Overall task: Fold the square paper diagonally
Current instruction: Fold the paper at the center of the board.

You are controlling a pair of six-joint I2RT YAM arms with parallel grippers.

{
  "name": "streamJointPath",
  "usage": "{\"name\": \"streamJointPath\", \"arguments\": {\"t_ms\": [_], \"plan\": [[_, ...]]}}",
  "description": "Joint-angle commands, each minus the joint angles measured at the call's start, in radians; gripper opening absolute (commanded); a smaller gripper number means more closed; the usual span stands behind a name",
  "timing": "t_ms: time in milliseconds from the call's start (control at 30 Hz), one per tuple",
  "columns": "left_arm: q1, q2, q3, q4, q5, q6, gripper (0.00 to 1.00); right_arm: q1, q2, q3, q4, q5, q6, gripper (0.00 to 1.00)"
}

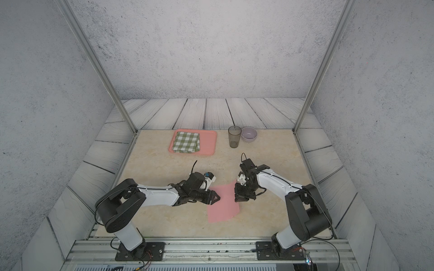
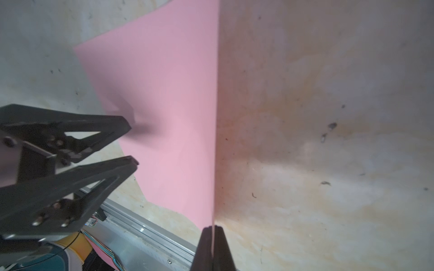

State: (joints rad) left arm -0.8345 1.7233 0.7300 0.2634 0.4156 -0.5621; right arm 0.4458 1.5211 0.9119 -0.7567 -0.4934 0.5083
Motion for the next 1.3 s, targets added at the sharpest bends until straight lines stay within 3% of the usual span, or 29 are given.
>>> {"name": "streamJointPath", "arguments": {"t_ms": [0,333,533,700,833,1000,1100,1167,1267], "plan": [[-0.010,0.025,-0.018,0.034,0.005,-0.011,0.45,-0.015,0.009,-0.006,0.028,-0.063,0.024,0.00],[-0.012,0.011,-0.047,0.076,0.003,-0.040,0.44,-0.045,0.025,-0.002,0.070,-0.125,0.041,0.00],[-0.012,-0.192,-0.005,-0.105,-0.039,-0.043,0.48,-0.047,0.038,0.066,-0.088,0.040,-0.044,0.00],[-0.009,-0.408,0.011,-0.311,-0.214,-0.022,0.59,-0.048,0.038,0.113,-0.160,0.138,-0.081,0.00],[0.016,-0.484,-0.026,-0.332,-0.294,0.016,0.62,-0.049,0.045,0.126,-0.174,0.155,-0.092,0.00],[0.069,-0.408,-0.020,-0.308,-0.198,0.028,0.59,-0.048,0.075,0.181,-0.242,0.219,-0.120,0.00],[0.067,-0.326,-0.008,-0.234,-0.057,0.046,0.53,-0.048,0.093,0.208,-0.270,0.236,-0.121,0.00],[0.051,-0.259,-0.015,-0.146,0.013,0.022,0.51,-0.049,0.099,0.200,-0.242,0.187,-0.104,0.00],[0.001,-0.177,-0.005,-0.092,0.016,0.009,0.50,-0.048,0.098,0.167,-0.167,0.080,-0.074,0.00]]}}
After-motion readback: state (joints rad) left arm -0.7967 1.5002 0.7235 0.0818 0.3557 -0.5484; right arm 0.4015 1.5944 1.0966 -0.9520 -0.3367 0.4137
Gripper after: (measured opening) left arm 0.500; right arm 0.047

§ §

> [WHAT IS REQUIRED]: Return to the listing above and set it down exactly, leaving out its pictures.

> [SOLUTION BELOW]:
Overall task: Fold the square paper diagonally
Current instruction: Fold the paper at the center of the board.

You are controlling a pair of six-joint I2RT YAM arms with parallel grippers.

{
  "name": "streamJointPath",
  "usage": "{\"name\": \"streamJointPath\", \"arguments\": {\"t_ms\": [_], \"plan\": [[_, ...]]}}",
  "description": "Joint-angle commands, each minus the joint angles measured at the call's start, in radians; gripper opening absolute (commanded); a smaller gripper number means more closed; the usual span stands behind a name",
  "timing": "t_ms: time in milliseconds from the call's start (control at 30 Hz), one per tuple",
  "columns": "left_arm: q1, q2, q3, q4, q5, q6, gripper (0.00 to 1.00); right_arm: q1, q2, q3, q4, q5, q6, gripper (0.00 to 1.00)"
}


State: (joints rad) left arm -0.8345 1.7233 0.7300 0.2634 0.4156 -0.5621; right arm 0.4458 1.5211 0.9119 -0.7567 -0.4934 0.5083
Motion for the next 1.3 s, targets added at the sharpest bends until straight lines stay within 3% of the usual span, or 29 are given.
>>> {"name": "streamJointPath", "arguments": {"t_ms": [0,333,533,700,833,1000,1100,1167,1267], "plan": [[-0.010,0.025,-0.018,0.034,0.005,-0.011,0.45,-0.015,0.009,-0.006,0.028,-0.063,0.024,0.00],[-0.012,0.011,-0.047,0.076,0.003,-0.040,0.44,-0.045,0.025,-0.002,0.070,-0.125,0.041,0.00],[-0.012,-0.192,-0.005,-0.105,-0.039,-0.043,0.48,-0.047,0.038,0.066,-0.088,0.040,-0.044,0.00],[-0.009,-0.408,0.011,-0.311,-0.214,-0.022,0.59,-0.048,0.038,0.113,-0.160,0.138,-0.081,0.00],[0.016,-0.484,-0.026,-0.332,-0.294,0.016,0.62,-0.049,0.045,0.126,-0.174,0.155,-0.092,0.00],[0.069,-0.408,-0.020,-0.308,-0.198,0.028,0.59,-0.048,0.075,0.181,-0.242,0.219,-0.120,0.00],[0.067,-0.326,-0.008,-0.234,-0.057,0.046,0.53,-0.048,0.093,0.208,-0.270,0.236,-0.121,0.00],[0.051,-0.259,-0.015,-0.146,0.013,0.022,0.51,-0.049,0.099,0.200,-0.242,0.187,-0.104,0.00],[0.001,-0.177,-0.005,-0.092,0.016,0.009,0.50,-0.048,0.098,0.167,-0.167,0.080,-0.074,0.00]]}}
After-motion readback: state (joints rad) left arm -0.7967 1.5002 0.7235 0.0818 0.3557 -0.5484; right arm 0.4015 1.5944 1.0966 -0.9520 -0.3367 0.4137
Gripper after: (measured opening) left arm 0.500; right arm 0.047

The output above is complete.